WORK REQUEST:
Full transcription, minus images: write out the listing below exactly as it appears.

====== SOURCE DATA

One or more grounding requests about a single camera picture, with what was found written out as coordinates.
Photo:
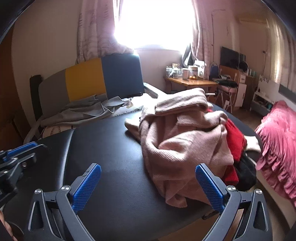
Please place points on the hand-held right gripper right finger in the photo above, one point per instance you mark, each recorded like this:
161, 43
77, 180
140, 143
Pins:
209, 190

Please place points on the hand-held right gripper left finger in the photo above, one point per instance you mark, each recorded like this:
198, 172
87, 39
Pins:
86, 187

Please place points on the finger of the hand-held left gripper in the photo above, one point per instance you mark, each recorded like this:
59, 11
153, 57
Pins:
25, 160
22, 149

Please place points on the pink knit sweater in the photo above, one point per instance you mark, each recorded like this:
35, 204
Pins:
185, 143

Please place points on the white fluffy sweater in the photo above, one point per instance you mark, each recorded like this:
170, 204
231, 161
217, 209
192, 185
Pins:
253, 143

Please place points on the black garment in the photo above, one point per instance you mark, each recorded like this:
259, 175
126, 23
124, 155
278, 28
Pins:
245, 171

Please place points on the beige printed pillow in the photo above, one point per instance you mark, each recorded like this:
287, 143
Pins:
57, 131

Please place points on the brown wooden cabinet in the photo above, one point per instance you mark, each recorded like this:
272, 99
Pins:
9, 104

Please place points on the red garment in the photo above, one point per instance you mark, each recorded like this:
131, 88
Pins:
234, 139

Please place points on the grey cloth garment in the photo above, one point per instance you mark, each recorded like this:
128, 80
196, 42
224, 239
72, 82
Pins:
81, 111

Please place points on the pink ruffled bedspread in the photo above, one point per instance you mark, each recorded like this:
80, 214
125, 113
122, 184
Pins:
277, 139

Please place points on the grey yellow blue sofa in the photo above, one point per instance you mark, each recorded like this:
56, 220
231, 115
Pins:
83, 78

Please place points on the white pillow with black lettering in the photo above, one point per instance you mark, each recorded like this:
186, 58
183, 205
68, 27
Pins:
143, 100

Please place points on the white low shelf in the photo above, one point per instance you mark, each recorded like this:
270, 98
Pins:
261, 99

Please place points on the wooden monitor cabinet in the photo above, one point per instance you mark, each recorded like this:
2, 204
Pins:
249, 92

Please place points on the wooden desk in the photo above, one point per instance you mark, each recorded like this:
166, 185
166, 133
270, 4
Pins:
185, 82

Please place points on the white folding chair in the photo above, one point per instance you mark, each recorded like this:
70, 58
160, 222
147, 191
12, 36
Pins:
214, 71

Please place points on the cluster of glass jars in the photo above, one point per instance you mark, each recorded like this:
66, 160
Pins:
192, 73

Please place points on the black flat screen monitor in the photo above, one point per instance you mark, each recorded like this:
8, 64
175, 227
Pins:
230, 56

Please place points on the dark hanging cloth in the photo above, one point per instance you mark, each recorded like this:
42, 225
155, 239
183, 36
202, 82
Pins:
187, 56

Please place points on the pink curtain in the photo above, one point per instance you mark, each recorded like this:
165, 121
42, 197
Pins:
97, 27
201, 34

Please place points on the pale yellow curtain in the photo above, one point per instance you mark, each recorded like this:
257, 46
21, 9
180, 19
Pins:
282, 58

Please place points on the bright window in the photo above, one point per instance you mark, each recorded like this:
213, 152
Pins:
155, 23

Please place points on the wall air conditioner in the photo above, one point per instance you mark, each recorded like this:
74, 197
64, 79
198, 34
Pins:
252, 20

============

EXERCISE OUTPUT:
One or more grounding requests about a single camera picture, with what was found written out as coordinates.
Photo:
Please place points on the hand-held right gripper right finger in the photo above, one point per instance you mark, each recorded like this:
161, 43
77, 180
140, 143
Pins:
209, 190

Please place points on the hand-held right gripper left finger in the photo above, one point per instance you mark, each recorded like this:
198, 172
87, 39
Pins:
86, 187

Please place points on the finger of the hand-held left gripper in the photo above, one point per instance you mark, each recorded like this:
59, 11
153, 57
Pins:
25, 160
22, 149

Please place points on the pink knit sweater in the photo above, one point per instance you mark, each recorded like this:
35, 204
Pins:
185, 143

Please place points on the white fluffy sweater in the photo above, one point per instance you mark, each recorded like this:
170, 204
231, 161
217, 209
192, 185
Pins:
253, 143

Please place points on the black garment in the photo above, one point per instance you mark, each recorded like this:
259, 175
126, 23
124, 155
278, 28
Pins:
245, 171

Please place points on the beige printed pillow in the photo above, one point per instance you mark, each recorded like this:
287, 143
Pins:
57, 131

Please place points on the brown wooden cabinet in the photo above, one point per instance you mark, each recorded like this:
272, 99
Pins:
9, 104

Please place points on the red garment in the photo above, one point per instance you mark, each recorded like this:
131, 88
Pins:
234, 139

Please place points on the grey cloth garment in the photo above, one point per instance you mark, each recorded like this:
128, 80
196, 42
224, 239
72, 82
Pins:
81, 111

Please place points on the pink ruffled bedspread in the photo above, one point per instance you mark, each recorded like this:
80, 214
125, 113
122, 184
Pins:
277, 139

Please place points on the grey yellow blue sofa in the photo above, one point per instance you mark, each recorded like this:
56, 220
231, 115
Pins:
83, 78

Please place points on the white pillow with black lettering in the photo above, one point per instance you mark, each recorded like this:
186, 58
183, 205
68, 27
Pins:
143, 100

Please place points on the white low shelf in the photo above, one point per instance you mark, each recorded like this:
270, 98
Pins:
261, 99

Please place points on the wooden monitor cabinet in the photo above, one point per instance you mark, each recorded like this:
2, 204
Pins:
249, 92

Please place points on the wooden desk in the photo above, one point per instance you mark, each recorded like this:
166, 185
166, 133
270, 4
Pins:
185, 82

Please place points on the white folding chair in the photo above, one point per instance you mark, each recorded like this:
70, 58
160, 222
147, 191
12, 36
Pins:
214, 71

Please place points on the cluster of glass jars in the photo above, one point per instance you mark, each recorded like this:
66, 160
Pins:
192, 73

Please place points on the black flat screen monitor in the photo above, one point per instance you mark, each recorded like this:
8, 64
175, 227
Pins:
230, 56

Please place points on the dark hanging cloth in the photo above, one point per instance you mark, each recorded like this:
42, 225
155, 239
183, 36
202, 82
Pins:
187, 56

Please place points on the pink curtain in the photo above, one point per instance you mark, each recorded like this:
165, 121
42, 197
Pins:
97, 27
201, 34

Please place points on the pale yellow curtain in the photo above, one point per instance you mark, each recorded like this:
257, 46
21, 9
180, 19
Pins:
282, 58

Please place points on the bright window in the photo above, one point per instance you mark, each recorded like this:
213, 152
Pins:
155, 23

Please place points on the wall air conditioner in the photo above, one point per instance you mark, each recorded like this:
74, 197
64, 79
198, 34
Pins:
252, 20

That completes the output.